[Entries taken from a collection]
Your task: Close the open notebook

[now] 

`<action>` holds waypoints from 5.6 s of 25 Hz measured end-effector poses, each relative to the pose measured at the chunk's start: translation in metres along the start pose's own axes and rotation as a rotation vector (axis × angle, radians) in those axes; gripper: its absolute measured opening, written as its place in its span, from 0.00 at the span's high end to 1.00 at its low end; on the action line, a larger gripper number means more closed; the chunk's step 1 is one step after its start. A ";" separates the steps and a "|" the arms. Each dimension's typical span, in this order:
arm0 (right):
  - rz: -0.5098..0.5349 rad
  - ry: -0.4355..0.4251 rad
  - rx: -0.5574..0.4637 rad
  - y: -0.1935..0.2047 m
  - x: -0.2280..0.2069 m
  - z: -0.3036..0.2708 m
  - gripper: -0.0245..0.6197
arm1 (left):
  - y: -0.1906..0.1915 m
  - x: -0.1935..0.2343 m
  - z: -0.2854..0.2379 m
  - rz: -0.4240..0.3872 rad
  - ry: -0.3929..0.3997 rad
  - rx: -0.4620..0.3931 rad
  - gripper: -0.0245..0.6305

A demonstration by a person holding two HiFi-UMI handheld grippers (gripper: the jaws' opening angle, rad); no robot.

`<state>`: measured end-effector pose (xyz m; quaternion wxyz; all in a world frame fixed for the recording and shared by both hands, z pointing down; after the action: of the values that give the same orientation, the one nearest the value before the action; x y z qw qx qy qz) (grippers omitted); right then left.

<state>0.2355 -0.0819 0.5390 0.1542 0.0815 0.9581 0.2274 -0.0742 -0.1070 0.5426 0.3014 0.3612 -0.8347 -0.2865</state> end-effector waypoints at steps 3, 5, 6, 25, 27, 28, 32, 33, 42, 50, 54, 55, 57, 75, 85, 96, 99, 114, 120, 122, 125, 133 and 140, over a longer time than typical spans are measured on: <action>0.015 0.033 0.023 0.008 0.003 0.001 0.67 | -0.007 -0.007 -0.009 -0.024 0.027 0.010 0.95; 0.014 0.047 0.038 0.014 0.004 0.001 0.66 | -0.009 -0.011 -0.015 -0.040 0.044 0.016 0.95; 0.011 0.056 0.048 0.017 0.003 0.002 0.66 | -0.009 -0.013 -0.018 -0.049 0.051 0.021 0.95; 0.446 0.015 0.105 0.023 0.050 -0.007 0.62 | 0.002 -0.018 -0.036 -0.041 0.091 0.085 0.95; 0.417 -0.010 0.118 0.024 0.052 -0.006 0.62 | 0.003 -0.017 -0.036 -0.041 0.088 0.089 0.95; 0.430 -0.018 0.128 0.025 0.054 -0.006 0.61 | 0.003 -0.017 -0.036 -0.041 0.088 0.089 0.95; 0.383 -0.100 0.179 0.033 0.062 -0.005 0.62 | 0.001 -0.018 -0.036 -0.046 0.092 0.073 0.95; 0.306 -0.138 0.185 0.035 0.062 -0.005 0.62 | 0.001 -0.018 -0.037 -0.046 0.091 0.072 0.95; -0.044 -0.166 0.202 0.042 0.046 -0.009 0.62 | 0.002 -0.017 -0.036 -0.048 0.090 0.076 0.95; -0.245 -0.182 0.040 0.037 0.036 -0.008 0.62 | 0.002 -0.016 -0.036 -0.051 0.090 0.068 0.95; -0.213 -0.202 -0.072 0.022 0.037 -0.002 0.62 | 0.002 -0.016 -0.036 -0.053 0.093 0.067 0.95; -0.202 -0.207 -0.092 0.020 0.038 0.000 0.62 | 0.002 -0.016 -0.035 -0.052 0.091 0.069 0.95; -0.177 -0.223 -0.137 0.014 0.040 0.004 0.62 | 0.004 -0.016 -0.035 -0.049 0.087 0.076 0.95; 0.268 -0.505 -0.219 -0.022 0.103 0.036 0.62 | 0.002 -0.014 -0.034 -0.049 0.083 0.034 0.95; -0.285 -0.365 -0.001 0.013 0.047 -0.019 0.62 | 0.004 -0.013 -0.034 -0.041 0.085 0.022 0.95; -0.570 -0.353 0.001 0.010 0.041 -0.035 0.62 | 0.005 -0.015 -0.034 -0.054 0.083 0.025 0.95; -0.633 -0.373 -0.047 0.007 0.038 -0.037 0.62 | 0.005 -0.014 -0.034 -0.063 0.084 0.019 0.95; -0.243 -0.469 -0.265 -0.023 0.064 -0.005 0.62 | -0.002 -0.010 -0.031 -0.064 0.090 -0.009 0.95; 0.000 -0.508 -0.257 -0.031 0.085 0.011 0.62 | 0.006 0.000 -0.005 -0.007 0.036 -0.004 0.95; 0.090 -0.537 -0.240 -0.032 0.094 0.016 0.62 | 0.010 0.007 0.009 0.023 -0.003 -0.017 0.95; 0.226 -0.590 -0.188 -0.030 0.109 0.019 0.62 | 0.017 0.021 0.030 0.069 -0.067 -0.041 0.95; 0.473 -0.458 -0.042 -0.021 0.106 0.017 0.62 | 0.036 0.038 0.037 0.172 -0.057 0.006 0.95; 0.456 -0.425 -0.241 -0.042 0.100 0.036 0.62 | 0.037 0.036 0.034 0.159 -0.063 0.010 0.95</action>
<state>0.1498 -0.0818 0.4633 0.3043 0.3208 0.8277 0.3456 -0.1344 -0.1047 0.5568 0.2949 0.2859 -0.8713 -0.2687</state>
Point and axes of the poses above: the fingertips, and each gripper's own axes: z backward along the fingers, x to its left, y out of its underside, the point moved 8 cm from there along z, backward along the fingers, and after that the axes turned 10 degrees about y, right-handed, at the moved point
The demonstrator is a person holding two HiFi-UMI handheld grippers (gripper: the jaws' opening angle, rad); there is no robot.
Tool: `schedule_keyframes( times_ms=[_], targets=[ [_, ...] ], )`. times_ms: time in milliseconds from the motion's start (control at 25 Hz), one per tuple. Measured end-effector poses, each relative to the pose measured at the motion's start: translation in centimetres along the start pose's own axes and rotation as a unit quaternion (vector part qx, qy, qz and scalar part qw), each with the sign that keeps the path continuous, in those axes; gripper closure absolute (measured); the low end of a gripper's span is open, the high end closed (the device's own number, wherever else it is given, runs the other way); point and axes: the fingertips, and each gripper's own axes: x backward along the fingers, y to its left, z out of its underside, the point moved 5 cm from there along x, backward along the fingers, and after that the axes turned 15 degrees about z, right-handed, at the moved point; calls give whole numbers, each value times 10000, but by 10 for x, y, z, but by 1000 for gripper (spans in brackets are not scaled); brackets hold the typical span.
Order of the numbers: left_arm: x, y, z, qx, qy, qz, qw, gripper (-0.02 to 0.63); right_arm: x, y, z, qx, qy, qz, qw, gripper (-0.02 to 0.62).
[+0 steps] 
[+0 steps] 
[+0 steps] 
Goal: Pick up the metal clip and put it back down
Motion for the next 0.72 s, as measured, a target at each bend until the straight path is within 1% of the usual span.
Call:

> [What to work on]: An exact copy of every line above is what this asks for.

> [Result for this task]:
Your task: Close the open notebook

[now] 

`<action>` holds waypoints from 5.6 s of 25 Hz measured end-effector poses, each relative to the pose measured at the chunk's start: translation in metres along the start pose's own axes and rotation as a rotation vector (axis × angle, radians) in those axes; gripper: its absolute measured opening, written as its place in its span, from 0.00 at the span's high end to 1.00 at its low end; on the action line, a larger gripper number means more closed; the chunk's step 1 is one step after its start. A ";" separates the steps and a "|" the arms. Each dimension's typical span, in this order:
arm0 (right):
  - rz: -0.5098..0.5349 rad
  - ry: -0.4355..0.4251 rad
  - rx: -0.5574..0.4637 rad
  - y: -0.1935..0.2047 m
  - x: -0.2280..0.2069 m
  - z: -0.3036..0.2708 m
  - gripper: -0.0245..0.6197
arm1 (left):
  - y: -0.1906..0.1915 m
  - x: -0.1935..0.2343 m
  - z: -0.2854..0.2379 m
  - rz: -0.4240..0.3872 rad
  - ry: -0.3929..0.3997 rad
  - rx: -0.4620..0.3931 rad
  - gripper: -0.0245..0.6305

A demonstration by a person holding two HiFi-UMI handheld grippers (gripper: the jaws' opening angle, rad); no robot.

`<state>`: measured end-effector pose (xyz m; quaternion wxyz; all in a world frame fixed for the recording and shared by both hands, z pointing down; after the action: of the values that give the same orientation, the one nearest the value before the action; x y z qw qx qy qz) (grippers omitted); right then left.

<state>0.2355 -0.0819 0.5390 0.1542 0.0815 0.9581 0.2274 -0.0742 -0.1070 0.5426 0.3014 0.3612 -0.8347 -0.2865</state> end-effector waypoints at steps 3, 5, 6, 25, 27, 28, 32, 33, 42, 50, 54, 55, 57, 75, 85, 96, 99, 114, 120, 122, 125, 133 and 140, over a longer time than typical spans are measured on: <action>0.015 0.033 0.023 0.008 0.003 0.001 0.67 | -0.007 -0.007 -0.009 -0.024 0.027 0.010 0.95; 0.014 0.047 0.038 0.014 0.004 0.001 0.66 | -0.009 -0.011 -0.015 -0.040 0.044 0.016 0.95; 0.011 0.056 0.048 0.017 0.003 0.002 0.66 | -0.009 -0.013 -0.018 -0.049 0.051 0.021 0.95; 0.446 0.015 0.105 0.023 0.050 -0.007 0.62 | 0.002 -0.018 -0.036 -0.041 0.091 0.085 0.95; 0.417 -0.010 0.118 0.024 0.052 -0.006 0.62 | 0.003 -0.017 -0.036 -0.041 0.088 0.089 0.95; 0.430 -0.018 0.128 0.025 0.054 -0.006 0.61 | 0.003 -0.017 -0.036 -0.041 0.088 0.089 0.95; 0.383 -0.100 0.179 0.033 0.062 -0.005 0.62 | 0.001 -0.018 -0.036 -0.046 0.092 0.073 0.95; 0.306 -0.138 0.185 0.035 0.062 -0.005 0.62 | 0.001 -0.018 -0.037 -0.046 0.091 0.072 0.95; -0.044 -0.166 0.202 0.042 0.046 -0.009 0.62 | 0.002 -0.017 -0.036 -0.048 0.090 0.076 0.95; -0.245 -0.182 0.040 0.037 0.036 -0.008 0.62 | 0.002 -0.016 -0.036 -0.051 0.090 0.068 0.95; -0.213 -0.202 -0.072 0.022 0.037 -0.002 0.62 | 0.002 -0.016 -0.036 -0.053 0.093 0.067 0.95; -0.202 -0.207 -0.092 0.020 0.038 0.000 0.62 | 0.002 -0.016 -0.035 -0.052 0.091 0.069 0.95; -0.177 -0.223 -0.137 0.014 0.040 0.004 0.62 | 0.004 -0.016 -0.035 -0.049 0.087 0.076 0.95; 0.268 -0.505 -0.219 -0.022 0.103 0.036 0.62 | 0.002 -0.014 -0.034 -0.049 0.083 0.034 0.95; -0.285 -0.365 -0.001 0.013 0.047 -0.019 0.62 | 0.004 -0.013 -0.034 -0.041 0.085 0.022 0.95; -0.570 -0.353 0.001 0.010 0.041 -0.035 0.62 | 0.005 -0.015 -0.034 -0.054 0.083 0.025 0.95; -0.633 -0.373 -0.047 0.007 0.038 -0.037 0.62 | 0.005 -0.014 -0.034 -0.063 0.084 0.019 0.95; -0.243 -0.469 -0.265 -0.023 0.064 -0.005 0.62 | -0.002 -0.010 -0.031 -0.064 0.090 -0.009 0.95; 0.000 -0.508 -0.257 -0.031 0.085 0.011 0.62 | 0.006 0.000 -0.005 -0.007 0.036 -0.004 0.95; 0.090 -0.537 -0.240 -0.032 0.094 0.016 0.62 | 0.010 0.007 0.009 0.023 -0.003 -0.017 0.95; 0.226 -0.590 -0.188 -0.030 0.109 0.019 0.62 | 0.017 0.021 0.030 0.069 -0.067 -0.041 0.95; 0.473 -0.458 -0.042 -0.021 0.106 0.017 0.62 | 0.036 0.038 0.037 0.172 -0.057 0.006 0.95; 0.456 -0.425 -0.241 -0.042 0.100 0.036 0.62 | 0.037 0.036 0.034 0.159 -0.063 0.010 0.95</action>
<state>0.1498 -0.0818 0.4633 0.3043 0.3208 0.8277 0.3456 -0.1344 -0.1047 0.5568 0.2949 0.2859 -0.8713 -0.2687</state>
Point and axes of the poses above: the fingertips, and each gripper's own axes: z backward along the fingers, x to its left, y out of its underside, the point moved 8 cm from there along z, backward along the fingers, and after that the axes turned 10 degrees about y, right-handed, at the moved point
The demonstrator is a person holding two HiFi-UMI handheld grippers (gripper: the jaws' opening angle, rad); there is no robot.
Tool: `schedule_keyframes( times_ms=[_], targets=[ [_, ...] ], )`. times_ms: time in milliseconds from the motion's start (control at 25 Hz), one per tuple. Measured end-effector poses, each relative to the pose measured at the motion's start: translation in centimetres along the start pose's own axes and rotation as a unit quaternion (vector part qx, qy, qz and scalar part qw), each with the sign that keeps the path continuous, in those axes; gripper closure absolute (measured); the low end of a gripper's span is open, the high end closed (the device's own number, wherever else it is given, runs the other way); point and axes: the fingertips, and each gripper's own axes: x backward along the fingers, y to its left, z out of its underside, the point moved 5 cm from there along x, backward along the fingers, and after that the axes turned 15 degrees about z, right-handed, at the moved point; calls give whole numbers, each value times 10000, but by 10 for x, y, z, but by 1000 for gripper (spans in brackets are not scaled); brackets hold the typical span.
Order of the numbers: left_arm: x, y, z, qx, qy, qz, qw, gripper (-0.02 to 0.63); right_arm: x, y, z, qx, qy, qz, qw, gripper (-0.02 to 0.62).
[+0 steps] 
[+0 steps] 
[+0 steps] 
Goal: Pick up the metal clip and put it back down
Motion for the next 0.72 s, as measured, a target at each bend until the straight path is within 1% of the usual span.
Call:

That finishes the exercise, with nothing more to add.